Gli obiettivi specifici del progetto sono: l’identificazione delle superfici totali a pomodoro; l’individuazione delle coltivazioni precoci e tardive; il monitoraggio sull’avanzamento della raccolta sugli ettari in campo; lo sviluppo fenologico correlato alle problematiche meteoclimatiche e i primi passi verso una previsione produttiva. Il progetto prevede inoltre la creazione di una piattaforma informatica per le Organizzazioni di Produttori, le industrie di trasformazione e la stessa OI, tramite la quale veicolare, in tempo reale, i dati relativi alle consegne di pomodoro, ai fini dell’elaborazione della quantità e qualità della materia prima. La piattaforma informatica permetterà anche la valutazione delle varietà, in funzione delle rese produttive e dell’idoneità per la lavorazione delle diverse tipologie di prodotto.

I.D.RA.

Innovazione della Difesa fitosanitaria contro il RAgnetto rosso

Per innovare, approfondire e divulgare una strategia di lotta al ragnetto rosso, nel corso del 2019 è nato il Gruppo Operativo per l’Innovazione (Goi) che vede collaborare l’organizzazione interprofessionale OI Pomodoro da industria del Nord Italia, il Consorzio agrario Terrepadane (come ente capofila), l’Università Cattolica del Sacro Cuore di Piacenza, l’OP Ainpo, il Centro di formazione Tadini e 4 aziende agricole della provincia di Piacenza situate nell’area maggiormente colpita dalla diffusione del ragnetto. Il Gruppo Operativo ha presentato il Progetto IDRA, acronimo di "Innovazione della Difesa fitosanitaria contro il RAgnetto rosso per la filiera del pomodoro da industria”, che è stato approvato dalla Regione Emilia-Romagna all’interno del Bando PSR 2014-2020 Misura 16.1.01 Focus Area 3°. Il progetto ha ottenuto un finanziamento di 180mila euro, su un costo complessivo di 250mila euro. L’OI si occupa nel progetto di facilitare nella filiera la comunicazione e la diffusione dei risultati. Il progetto si svolgerà sino al 2022 con lo scopo di innovare, implementare e diffondere una strategia di lotta al ragnetto rosso sostenibile per l’ambiente e per la filiera agroalimentare regionale.

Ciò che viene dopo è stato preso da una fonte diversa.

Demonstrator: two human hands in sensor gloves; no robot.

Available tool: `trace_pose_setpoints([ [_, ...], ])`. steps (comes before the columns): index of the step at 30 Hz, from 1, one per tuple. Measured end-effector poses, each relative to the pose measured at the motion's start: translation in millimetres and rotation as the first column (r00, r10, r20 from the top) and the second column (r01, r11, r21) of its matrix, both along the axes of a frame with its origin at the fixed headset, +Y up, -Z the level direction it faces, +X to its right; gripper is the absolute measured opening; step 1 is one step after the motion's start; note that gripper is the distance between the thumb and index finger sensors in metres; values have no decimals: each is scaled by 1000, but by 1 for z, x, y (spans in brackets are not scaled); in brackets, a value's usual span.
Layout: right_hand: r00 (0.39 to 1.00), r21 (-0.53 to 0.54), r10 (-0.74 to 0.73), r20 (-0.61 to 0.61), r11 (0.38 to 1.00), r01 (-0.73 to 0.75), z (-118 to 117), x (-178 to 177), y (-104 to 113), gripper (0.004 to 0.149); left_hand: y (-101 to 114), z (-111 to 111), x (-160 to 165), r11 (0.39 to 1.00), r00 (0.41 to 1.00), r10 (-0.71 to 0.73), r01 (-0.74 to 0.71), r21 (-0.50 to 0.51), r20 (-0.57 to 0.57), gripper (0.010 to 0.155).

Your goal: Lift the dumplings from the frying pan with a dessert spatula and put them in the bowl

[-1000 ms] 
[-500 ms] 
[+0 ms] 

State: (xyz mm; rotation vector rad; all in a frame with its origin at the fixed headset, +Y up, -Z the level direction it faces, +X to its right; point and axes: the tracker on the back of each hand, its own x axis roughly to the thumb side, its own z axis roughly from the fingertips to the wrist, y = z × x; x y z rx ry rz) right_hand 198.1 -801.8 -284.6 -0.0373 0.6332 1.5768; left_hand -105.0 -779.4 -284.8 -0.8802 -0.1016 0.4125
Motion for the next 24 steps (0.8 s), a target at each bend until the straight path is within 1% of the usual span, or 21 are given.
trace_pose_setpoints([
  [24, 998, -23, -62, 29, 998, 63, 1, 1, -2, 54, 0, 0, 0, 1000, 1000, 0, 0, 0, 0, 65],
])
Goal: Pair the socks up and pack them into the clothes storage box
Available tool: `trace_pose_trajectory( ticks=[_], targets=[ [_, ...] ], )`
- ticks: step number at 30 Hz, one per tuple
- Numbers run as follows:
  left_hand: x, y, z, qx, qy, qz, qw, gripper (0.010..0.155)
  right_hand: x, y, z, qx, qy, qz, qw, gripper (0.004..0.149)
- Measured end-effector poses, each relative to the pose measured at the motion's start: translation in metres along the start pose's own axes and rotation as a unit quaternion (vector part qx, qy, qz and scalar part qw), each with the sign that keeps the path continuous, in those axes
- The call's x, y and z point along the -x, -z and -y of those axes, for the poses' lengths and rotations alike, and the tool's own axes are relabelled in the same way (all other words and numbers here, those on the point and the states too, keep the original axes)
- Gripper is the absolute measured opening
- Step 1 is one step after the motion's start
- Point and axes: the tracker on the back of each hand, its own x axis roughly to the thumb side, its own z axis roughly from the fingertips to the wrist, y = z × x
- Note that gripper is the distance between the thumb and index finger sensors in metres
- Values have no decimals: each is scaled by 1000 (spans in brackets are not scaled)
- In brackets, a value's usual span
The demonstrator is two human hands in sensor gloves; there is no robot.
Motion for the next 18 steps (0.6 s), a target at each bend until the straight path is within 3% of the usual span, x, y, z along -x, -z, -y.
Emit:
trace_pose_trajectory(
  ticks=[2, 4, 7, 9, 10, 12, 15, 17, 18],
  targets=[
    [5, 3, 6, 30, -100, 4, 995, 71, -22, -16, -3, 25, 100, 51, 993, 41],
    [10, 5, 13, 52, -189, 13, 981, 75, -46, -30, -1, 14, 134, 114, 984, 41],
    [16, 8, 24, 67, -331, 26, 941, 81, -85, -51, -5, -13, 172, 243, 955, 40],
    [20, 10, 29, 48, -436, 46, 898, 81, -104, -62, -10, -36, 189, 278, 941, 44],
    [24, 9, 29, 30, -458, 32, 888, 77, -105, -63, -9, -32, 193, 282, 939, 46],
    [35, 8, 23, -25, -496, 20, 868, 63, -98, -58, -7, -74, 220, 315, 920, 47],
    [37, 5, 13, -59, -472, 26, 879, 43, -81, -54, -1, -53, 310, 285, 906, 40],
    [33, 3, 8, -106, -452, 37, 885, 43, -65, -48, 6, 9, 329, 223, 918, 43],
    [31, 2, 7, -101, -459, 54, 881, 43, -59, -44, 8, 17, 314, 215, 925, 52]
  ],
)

I risultati della ricerca porteranno alla formulazione di nuove linee guida rivolte agli imprenditori agricoli, che possano rappresentare un supporto nella prevenzione e nella gestione della problematica in campo. Le 5 fasi essenziali del progetto sono: la raccolta delle informazioni nelle aziende agricole, in modo da identificare i fattori predisponenti l’infestazione della coltura di pomodoro da industria da parte del ragnetto rosso così come le ragioni di una sempre più difficoltosa difesa fitosanitaria contro questa avversità; la formulazione di linee guida aggiornate per la prevenzione e la gestione del ragnetto rosso da parte degli agricoltori ed il confronto di queste con le tecniche colturali adottate dalle aziende; lo studio della dinamica delle popolazioni di acari (fitofagi e predatori) e dei meccanismi di resistenza agli acaricidi presenti in queste popolazioni nel corso della stagione colturale per ottimizzare le strategie di difesa; la divulgazione agli agricoltori, ai tecnici delle Op (Organizzatori di produttori) e ai vari attori della filiera di un approccio innovativo per la difesa del pomodoro da industria, basato sui risultati ottenuti dalla ricerca scientifica e la formazione degli agricoltori affinché attuino una corretta difesa delle colture in campo.